__What is expected__:
What is needed is an exact copy of every entry, without the pictures.

(Stored items from a collection)
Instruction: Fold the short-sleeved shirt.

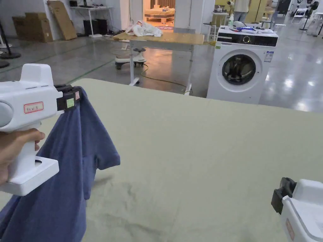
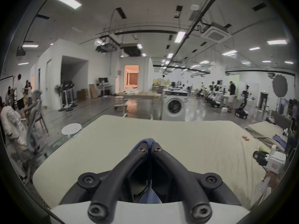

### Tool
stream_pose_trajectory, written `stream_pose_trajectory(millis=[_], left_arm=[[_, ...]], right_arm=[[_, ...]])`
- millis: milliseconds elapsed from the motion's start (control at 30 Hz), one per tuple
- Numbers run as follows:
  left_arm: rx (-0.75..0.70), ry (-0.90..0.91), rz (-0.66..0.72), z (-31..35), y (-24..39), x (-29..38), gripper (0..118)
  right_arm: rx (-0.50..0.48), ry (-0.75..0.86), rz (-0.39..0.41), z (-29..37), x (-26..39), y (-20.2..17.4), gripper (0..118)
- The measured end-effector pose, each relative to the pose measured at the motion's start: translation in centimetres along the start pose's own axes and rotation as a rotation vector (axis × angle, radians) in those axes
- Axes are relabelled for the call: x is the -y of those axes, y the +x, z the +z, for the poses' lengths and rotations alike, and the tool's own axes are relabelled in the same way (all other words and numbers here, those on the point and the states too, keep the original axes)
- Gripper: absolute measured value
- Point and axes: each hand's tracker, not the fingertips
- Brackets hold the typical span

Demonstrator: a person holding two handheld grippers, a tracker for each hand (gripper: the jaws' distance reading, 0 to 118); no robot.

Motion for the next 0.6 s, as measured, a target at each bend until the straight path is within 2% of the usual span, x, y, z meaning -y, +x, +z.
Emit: stream_pose_trajectory(millis=[300, 500, 600], left_arm=[[0.279, 0.044, -0.045, -3.5, 12.8, -2.8, 0], [0.504, 0.025, -0.049, -6.5, 22.2, -1.9, 0], [0.565, -0.023, -0.060, -7.9, 26.5, 0.2, 0]], right_arm=[[0.068, 0.037, -0.039, 2.4, -0.6, 4.3, 2], [0.136, 0.047, -0.056, 4.2, -0.5, 7.6, 2], [0.172, 0.046, -0.066, 5.0, -0.1, 9.2, 2]])
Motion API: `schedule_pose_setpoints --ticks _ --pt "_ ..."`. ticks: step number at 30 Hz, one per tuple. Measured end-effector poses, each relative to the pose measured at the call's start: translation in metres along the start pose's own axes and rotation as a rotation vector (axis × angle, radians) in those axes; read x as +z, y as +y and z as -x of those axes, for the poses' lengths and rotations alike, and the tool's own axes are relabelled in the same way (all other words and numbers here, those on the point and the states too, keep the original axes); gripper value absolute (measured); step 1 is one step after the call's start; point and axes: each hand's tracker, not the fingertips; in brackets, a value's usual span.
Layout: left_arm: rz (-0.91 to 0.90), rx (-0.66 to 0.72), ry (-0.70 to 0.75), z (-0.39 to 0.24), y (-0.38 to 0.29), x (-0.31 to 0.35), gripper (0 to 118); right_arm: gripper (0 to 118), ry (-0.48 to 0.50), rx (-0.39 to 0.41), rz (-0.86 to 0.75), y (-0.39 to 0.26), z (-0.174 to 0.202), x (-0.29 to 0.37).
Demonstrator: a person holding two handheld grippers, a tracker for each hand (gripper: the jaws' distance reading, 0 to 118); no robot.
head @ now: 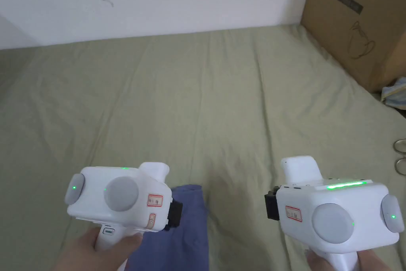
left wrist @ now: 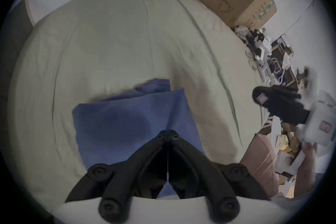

__Answer to this task__:
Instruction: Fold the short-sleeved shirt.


### Tool
stream_pose_trajectory, written `stream_pose_trajectory(millis=[_], left_arm=[[_, ...]], right_arm=[[_, ...]])`
- millis: milliseconds elapsed from the motion's start (control at 30 Hz), one per tuple
- Numbers run as follows:
  left_arm: rx (-0.75..0.70), ry (-0.90..0.91), rz (-0.66..0.72), z (-31..35), y (-24..39), x (-29..38), gripper (0..118)
  right_arm: rx (-0.50..0.48), ry (-0.75..0.86), rz (-0.39..0.41), z (-29..37), x (-26..39), y (-20.2..17.4), gripper (0..118)
- The measured end-effector pose, each relative to the pose measured at the motion's start: translation in centimetres along the start pose's own axes and rotation as a rotation vector (axis × angle, radians) in those axes
- Axes are relabelled for the call: x is the -y of those axes, y the +x, z the +z, for the poses' lengths and rotations alike, and the tool's own axes are relabelled in the same way (all other words and numbers here, those on the point and the states too, keep the original axes)
- Gripper: absolute measured value
- Point and axes: each hand's tracker, not the fingertips
- Brackets hold the typical span

Demonstrator: a person holding two handheld grippers, a tracker for each hand (gripper: the jaws' distance reading, 0 to 118); no robot.

Motion for the next 0.6 s, as measured, a target at each bend until the straight path is within 2% of the usual span, x, y, z meaning -y, +x, +z.
Emit: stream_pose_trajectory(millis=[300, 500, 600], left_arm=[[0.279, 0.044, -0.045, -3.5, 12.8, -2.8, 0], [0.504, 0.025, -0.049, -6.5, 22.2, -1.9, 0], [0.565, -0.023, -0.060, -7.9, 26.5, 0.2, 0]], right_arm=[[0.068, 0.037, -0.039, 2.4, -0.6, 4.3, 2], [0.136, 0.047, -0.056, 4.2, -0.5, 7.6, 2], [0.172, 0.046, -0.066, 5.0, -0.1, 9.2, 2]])
Motion API: `schedule_pose_setpoints --ticks _ --pt "_ ..."`. ticks: step number at 30 Hz, one per tuple. Measured end-effector poses, each relative to the pose measured at the call's start: translation in metres along the start pose's own axes and rotation as a rotation vector (axis × angle, radians) in those axes; read x as +z, y as +y and z as -x of those axes, for the poses' lengths and rotations alike, and the tool's own axes are relabelled in the same way (all other words and numbers here, those on the point and the states too, keep the original axes); gripper value absolute (measured); step 1 is one step after the call's start; point and axes: each hand's tracker, not the fingertips; in brackets, a value's usual span.
Layout: left_arm: rz (-0.91 to 0.90), rx (-0.66 to 0.72), ry (-0.70 to 0.75), z (-0.39 to 0.24), y (-0.38 to 0.29), x (-0.31 to 0.35), gripper (0 to 118); right_arm: gripper (0 to 118), ry (-0.48 to 0.50), rx (-0.39 to 0.41), rz (-0.86 to 0.75), y (-0.39 to 0.26), z (-0.174 to 0.202), x (-0.29 to 0.37).
Demonstrator: a person holding two handheld grippers, a tracker for each hand (gripper: the jaws' distance reading, 0 to 118); no robot.
head @ now: 
left wrist @ now: 

This output is now complete.